◆ Recorded data
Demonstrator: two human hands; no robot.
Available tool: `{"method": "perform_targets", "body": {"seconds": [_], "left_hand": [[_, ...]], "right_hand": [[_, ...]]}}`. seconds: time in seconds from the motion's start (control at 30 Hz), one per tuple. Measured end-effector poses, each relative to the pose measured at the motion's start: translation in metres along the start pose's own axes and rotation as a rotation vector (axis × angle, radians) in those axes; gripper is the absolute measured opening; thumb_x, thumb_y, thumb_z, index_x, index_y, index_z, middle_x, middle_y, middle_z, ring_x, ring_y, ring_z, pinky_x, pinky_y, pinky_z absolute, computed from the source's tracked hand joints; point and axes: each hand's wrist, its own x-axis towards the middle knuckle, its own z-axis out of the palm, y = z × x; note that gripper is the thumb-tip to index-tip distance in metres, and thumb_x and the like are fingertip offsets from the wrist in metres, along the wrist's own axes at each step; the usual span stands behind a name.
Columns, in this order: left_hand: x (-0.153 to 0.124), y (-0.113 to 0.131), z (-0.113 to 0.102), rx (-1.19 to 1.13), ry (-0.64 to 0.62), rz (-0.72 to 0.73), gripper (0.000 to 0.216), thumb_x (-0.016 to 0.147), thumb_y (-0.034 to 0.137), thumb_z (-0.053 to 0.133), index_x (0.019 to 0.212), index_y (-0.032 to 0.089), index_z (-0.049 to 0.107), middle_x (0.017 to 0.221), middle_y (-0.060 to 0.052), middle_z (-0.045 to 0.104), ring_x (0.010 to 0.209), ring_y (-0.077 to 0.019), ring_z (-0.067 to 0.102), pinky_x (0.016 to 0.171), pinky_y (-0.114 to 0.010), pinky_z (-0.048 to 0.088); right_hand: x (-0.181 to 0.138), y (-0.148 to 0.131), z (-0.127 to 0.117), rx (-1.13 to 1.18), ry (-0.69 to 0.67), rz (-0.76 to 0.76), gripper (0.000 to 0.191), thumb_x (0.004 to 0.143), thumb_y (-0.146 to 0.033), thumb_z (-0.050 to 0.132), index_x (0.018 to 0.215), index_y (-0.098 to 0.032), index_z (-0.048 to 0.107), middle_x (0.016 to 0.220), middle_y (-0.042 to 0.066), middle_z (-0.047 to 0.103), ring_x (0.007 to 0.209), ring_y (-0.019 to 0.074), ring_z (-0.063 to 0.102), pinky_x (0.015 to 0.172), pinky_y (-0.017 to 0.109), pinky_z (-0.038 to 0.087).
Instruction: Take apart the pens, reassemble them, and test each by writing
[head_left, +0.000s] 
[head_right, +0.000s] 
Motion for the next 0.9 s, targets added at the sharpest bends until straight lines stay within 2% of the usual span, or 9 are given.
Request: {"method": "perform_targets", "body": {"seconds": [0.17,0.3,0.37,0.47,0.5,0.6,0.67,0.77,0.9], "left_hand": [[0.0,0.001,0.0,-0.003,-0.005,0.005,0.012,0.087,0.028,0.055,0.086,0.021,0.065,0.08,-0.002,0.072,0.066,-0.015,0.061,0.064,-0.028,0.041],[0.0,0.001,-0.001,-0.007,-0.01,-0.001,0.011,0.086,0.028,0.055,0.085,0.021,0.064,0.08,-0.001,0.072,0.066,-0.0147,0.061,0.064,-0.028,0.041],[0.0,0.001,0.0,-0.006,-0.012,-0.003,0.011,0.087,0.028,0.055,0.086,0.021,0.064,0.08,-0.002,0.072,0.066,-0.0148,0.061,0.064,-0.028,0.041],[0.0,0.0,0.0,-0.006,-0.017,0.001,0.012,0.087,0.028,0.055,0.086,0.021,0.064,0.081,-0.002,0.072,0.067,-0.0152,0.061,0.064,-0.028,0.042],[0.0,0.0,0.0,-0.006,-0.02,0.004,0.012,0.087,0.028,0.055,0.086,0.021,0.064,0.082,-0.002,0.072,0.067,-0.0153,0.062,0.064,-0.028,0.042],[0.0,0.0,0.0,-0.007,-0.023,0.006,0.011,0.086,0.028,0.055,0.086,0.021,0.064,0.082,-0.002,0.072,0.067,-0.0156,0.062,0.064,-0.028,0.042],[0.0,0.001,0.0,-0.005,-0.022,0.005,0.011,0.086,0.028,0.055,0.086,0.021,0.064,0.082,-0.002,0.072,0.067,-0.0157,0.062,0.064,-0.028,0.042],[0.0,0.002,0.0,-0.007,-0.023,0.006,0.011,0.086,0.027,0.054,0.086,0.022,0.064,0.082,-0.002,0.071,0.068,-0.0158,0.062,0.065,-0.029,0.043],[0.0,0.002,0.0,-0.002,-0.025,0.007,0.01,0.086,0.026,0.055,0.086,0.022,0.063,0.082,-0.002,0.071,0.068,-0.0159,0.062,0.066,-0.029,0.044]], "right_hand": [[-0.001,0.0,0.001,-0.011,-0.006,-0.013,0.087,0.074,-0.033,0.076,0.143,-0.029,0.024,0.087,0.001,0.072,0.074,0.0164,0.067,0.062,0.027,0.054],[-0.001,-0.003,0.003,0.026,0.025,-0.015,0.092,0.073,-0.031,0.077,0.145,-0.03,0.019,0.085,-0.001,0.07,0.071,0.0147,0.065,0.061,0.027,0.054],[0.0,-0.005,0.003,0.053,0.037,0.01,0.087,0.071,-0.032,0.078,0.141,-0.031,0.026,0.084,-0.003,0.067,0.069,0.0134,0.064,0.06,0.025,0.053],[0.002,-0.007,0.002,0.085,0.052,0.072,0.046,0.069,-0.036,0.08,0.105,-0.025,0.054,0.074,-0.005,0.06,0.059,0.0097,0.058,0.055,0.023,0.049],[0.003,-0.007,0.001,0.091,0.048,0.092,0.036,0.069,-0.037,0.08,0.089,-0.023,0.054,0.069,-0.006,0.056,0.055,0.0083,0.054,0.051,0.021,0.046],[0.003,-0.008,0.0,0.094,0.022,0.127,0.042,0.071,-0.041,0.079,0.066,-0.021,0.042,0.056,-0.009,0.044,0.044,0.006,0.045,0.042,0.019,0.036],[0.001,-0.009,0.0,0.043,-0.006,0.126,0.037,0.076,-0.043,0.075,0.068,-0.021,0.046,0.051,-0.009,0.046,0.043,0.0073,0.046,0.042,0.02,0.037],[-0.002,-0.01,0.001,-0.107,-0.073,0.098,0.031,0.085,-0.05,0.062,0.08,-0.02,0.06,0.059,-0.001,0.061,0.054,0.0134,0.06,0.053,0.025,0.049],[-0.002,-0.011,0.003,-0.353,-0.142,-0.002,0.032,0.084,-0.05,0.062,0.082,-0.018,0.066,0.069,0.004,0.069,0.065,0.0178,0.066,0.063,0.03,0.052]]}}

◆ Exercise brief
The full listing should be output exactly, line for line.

◆ Response below
Demonstrator: two human hands; no robot.
Available tool: `{"method": "perform_targets", "body": {"seconds": [_], "left_hand": [[_, ...]], "right_hand": [[_, ...]]}}`. seconds: time in seconds from the motion's start (control at 30 Hz), one per tuple. Measured end-effector poses, each relative to the pose measured at the motion's start: translation in metres along the start pose's own axes and rotation as a rotation vector (axis × angle, radians) in those axes; gripper is the absolute measured opening; thumb_x, thumb_y, thumb_z, index_x, index_y, index_z, middle_x, middle_y, middle_z, ring_x, ring_y, ring_z, pinky_x, pinky_y, pinky_z absolute, computed from the source's tracked hand joints; point and axes: each hand's wrist, its own x-axis towards the middle knuckle, its own z-axis out of the palm, y = z × x; note that gripper is the thumb-tip to index-tip distance in metres, and thumb_x and the like are fingertip offsets from the wrist in metres, along the wrist's own axes at each step; the usual span stands behind a name.
Columns, in this order: left_hand: x (-0.153 to 0.124), y (-0.113 to 0.131), z (-0.113 to 0.102), rx (-1.19 to 1.13), ry (-0.64 to 0.62), rz (-0.72 to 0.73), gripper (0.000 to 0.216), thumb_x (-0.016 to 0.147), thumb_y (-0.034 to 0.137), thumb_z (-0.053 to 0.133), index_x (0.019 to 0.212), index_y (-0.032 to 0.089), index_z (-0.049 to 0.107), middle_x (0.017 to 0.221), middle_y (-0.060 to 0.052), middle_z (-0.045 to 0.104), ring_x (0.010 to 0.209), ring_y (-0.077 to 0.019), ring_z (-0.067 to 0.102), pinky_x (0.016 to 0.171), pinky_y (-0.114 to 0.010), pinky_z (-0.048 to 0.088); right_hand: x (-0.181 to 0.138), y (-0.148 to 0.131), z (-0.127 to 0.117), rx (-1.13 to 1.18), ry (-0.69 to 0.67), rz (-0.76 to 0.76), gripper (0.000 to 0.191), thumb_x (0.004 to 0.143), thumb_y (-0.146 to 0.033), thumb_z (-0.050 to 0.132), index_x (0.018 to 0.215), index_y (-0.098 to 0.032), index_z (-0.048 to 0.107), middle_x (0.016 to 0.220), middle_y (-0.042 to 0.066), middle_z (-0.047 to 0.103), ring_x (0.007 to 0.209), ring_y (-0.019 to 0.074), ring_z (-0.063 to 0.102), pinky_x (0.015 to 0.172), pinky_y (-0.017 to 0.109), pinky_z (-0.038 to 0.087).
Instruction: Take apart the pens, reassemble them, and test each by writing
[head_left, +0.000s] 
[head_right, +0.000s] 
Motion for the next 0.9 s, targets added at the sharpest bends until straight lines stay within 2% of the usual span, or 9 are given.
Request: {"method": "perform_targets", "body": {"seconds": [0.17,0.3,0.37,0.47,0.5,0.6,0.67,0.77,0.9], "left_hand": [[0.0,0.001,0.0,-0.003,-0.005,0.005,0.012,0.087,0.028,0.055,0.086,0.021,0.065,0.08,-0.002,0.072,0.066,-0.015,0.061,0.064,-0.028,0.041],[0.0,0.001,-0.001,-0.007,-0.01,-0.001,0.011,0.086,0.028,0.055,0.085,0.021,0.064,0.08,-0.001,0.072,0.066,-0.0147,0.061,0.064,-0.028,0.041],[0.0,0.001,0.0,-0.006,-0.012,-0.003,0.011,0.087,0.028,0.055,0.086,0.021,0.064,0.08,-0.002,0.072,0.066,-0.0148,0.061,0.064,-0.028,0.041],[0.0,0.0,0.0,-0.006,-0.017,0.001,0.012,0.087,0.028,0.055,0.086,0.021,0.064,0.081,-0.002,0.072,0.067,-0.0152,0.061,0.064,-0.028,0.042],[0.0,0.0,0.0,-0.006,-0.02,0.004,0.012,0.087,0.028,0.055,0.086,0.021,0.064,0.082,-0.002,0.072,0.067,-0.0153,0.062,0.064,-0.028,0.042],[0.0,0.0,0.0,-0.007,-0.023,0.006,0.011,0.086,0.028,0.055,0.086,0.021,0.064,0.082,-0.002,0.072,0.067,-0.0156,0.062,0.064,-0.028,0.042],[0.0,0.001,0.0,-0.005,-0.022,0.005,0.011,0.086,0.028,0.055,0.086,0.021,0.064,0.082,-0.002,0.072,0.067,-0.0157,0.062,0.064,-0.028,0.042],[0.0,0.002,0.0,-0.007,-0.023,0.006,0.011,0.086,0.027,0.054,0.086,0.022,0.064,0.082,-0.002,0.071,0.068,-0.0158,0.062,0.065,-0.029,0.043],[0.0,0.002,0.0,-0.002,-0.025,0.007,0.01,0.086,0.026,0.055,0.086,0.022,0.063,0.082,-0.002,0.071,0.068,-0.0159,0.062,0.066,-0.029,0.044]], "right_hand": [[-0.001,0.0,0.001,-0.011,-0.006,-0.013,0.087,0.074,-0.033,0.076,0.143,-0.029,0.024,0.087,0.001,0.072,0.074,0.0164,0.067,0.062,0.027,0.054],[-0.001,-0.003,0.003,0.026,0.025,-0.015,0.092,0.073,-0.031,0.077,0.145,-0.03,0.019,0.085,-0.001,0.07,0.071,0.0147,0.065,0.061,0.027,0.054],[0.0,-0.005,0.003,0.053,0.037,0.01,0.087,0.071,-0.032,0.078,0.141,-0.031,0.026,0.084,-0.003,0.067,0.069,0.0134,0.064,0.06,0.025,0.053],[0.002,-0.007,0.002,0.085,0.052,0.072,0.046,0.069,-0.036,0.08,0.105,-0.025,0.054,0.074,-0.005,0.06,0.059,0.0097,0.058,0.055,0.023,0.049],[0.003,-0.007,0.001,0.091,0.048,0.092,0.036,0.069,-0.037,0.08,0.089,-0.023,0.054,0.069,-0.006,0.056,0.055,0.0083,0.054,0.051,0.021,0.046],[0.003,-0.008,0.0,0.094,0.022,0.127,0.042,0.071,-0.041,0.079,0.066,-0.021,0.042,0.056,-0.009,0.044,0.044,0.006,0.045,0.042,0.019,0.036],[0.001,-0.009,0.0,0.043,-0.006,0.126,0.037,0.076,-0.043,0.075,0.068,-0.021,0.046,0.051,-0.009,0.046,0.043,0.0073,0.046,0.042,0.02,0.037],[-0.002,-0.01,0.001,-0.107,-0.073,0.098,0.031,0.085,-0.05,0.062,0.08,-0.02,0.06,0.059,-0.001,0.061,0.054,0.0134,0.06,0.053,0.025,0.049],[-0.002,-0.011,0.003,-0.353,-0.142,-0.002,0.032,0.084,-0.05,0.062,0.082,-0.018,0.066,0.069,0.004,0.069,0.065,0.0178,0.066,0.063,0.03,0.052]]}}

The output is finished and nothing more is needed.